What you will do: Going down the listing below, print exactly each line from the one with "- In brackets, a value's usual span" up to and including the one with "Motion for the", and skip the rest.

Recorded data:
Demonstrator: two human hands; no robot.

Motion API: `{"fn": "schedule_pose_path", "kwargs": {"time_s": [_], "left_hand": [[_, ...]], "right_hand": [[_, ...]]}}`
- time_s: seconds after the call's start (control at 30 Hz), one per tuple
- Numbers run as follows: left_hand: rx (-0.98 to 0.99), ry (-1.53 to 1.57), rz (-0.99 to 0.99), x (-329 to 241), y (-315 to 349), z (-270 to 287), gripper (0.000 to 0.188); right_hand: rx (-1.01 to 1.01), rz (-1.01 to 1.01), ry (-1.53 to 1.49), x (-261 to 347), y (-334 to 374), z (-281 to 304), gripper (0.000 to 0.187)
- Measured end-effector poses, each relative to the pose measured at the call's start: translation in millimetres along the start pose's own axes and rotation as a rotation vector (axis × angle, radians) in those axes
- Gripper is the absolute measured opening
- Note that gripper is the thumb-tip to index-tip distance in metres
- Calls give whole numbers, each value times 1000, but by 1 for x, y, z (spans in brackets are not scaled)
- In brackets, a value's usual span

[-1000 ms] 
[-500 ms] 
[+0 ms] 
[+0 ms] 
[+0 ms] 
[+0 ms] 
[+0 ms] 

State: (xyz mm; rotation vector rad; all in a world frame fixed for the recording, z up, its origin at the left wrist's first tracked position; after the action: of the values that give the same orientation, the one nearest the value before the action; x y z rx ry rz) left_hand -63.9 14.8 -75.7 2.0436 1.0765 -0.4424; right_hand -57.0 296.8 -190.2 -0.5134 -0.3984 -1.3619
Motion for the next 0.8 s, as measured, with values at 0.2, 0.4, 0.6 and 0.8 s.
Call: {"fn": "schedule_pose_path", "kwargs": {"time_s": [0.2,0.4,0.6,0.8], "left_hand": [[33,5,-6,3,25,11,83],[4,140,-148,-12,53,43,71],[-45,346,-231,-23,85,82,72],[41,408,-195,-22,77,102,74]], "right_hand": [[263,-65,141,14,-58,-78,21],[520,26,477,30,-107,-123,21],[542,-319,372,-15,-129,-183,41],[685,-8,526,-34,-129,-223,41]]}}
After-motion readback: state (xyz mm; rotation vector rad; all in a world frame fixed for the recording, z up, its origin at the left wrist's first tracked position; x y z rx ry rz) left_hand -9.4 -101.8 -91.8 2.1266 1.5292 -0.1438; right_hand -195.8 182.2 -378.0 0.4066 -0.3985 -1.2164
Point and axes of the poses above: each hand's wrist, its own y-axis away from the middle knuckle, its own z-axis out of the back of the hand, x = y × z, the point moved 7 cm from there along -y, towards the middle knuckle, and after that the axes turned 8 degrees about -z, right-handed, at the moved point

Your response:
- In brackets, a value's usual span

[-1000 ms] 
[-500 ms] 
[+0 ms] 
[+0 ms] 
[+0 ms] 
[+0 ms] 
[+0 ms] 

State: (xyz mm; rotation vector rad; all in a world frame fixed for the recording, z up, its origin at the left wrist's first tracked position; after the action: of the values that give the same orientation, the one nearest the value before the action; x y z rx ry rz) left_hand -63.9 14.8 -75.7 2.0436 1.0765 -0.4424; right_hand -57.0 296.8 -190.2 -0.5134 -0.3984 -1.3619
Motion for the next 0.8 s, as measured, with values at 0.2, 0.4, 0.6 and 0.8 s.

The output is complete as it stands.